U.S. Custom House
In its splendid location…the Federal Hall National Memorial is one of the few truly imposing temple-form structures in New York City. The elegance of its overall proportions and the simplicity and power of its Greek Doric architecture make it one of our finest monuments.
— New York City Landmarks Preservation Commission
America’s original capitol was demolished in 1812 and in its stead rose an architectural masterpiece. Erected in 1842, this was the city’s first purpose built U.S. Custom House for the bustling Port of New York. The exterior was modeled on the Greek Parthenon and its interior rotunda on the Roman Pantheon.
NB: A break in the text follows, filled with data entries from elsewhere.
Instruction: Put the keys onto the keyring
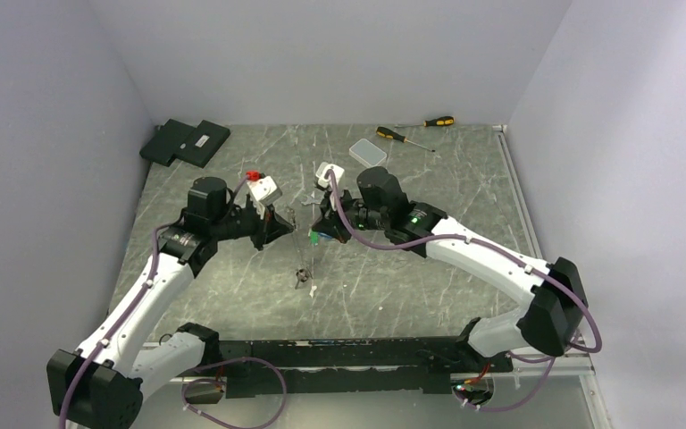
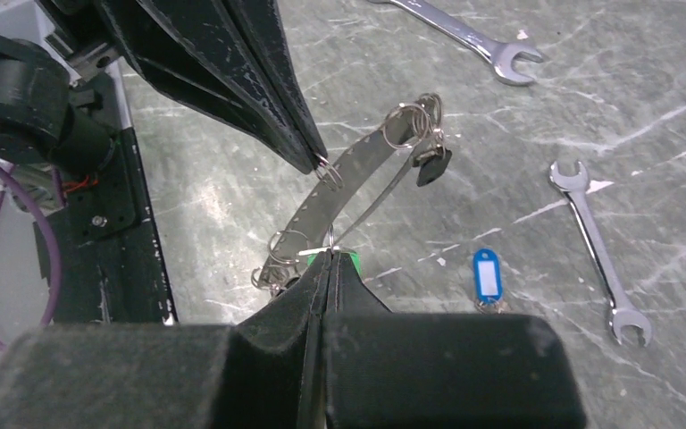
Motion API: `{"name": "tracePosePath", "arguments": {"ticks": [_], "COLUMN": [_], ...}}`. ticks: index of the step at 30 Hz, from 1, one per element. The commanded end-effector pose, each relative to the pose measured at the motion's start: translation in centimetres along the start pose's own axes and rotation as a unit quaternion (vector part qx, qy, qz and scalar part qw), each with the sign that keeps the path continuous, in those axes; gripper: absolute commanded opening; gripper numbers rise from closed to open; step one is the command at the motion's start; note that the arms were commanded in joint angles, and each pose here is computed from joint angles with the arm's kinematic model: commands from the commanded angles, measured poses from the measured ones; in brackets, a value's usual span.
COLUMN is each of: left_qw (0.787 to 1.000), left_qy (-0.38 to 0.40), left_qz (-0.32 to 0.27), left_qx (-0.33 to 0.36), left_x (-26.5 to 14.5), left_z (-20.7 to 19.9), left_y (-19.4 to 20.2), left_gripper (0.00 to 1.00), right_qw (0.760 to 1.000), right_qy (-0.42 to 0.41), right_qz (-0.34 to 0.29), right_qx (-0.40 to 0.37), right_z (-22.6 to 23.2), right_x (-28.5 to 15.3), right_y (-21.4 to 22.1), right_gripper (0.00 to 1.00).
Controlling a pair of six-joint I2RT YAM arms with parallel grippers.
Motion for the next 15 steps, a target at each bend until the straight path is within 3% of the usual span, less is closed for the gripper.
{"name": "tracePosePath", "arguments": {"ticks": [1, 15], "left_qw": [0.999, 0.999], "left_qy": [0.001, 0.006], "left_qz": [-0.035, -0.031], "left_qx": [0.019, 0.020], "left_x": [-0.4, -0.1], "left_z": [-0.5, -0.9], "left_y": [-2.7, -2.6], "left_gripper": [0.00, 0.00], "right_qw": [0.998, 0.997], "right_qy": [-0.026, -0.056], "right_qz": [-0.050, -0.057], "right_qx": [-0.001, 0.002], "right_z": [0.4, 1.2], "right_x": [0.2, 1.8], "right_y": [-3.6, -4.6], "right_gripper": [0.00, 0.00]}}
Point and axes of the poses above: each gripper's point midway between its finger pads, its own x axis out along the fingers, its own z axis along the line the jaws close on, y = z × x, the point moved 1 cm from there along -x, back along the fingers, and after that the axes turned 13 degrees about -x, right-handed, at the moved point
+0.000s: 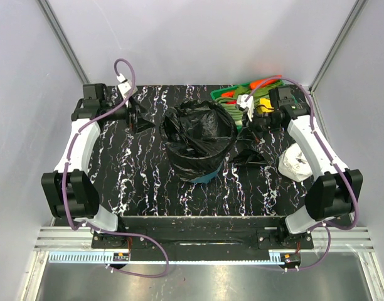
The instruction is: Put the trash bags into the trash bin
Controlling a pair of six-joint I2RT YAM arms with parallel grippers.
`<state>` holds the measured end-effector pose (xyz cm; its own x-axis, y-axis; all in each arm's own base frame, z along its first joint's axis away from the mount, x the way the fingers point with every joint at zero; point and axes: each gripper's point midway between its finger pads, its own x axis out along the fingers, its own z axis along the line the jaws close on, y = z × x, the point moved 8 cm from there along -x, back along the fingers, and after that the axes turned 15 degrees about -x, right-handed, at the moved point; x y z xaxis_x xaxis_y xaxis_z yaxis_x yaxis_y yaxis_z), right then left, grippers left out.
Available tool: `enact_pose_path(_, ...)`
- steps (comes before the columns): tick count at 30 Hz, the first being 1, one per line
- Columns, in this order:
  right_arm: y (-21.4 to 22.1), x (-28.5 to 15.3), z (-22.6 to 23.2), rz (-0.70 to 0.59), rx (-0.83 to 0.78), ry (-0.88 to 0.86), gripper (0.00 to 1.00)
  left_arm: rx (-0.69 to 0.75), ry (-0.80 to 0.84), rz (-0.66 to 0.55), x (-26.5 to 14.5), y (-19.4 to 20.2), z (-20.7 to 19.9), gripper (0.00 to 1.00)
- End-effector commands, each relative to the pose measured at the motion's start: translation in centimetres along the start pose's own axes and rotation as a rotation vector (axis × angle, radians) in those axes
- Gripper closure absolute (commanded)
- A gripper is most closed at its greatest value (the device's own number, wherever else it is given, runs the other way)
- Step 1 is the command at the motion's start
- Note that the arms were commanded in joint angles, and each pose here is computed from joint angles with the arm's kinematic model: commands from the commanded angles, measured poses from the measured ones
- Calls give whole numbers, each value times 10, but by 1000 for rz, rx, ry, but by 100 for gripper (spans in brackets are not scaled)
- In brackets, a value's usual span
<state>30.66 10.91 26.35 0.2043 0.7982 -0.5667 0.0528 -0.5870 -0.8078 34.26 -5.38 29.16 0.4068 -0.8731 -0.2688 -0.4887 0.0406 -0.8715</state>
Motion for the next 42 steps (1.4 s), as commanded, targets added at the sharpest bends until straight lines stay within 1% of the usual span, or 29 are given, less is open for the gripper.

One of New York City’s first landmarks, the building is noted as an unusual example of the Greek Revival style, due to the façade’s dual monumental Doric columned porticos. The interior rotunda, featuring a towering saucer dome and grand Corinthian columns showcases the most advanced type of stone construction of its period. The original design was conceived by architects Alexander Davis and Ithiel Town, with further modifications by the sculptor John Frazee and architect Samuel Thompson.
The building served as a Custom House from 1842 to 1862, after which it became the largest of six U.S. Sub-Treasuries. Massive fortified steel and concrete vaults were installed in the main rotunda and in the basement during the late 1800s.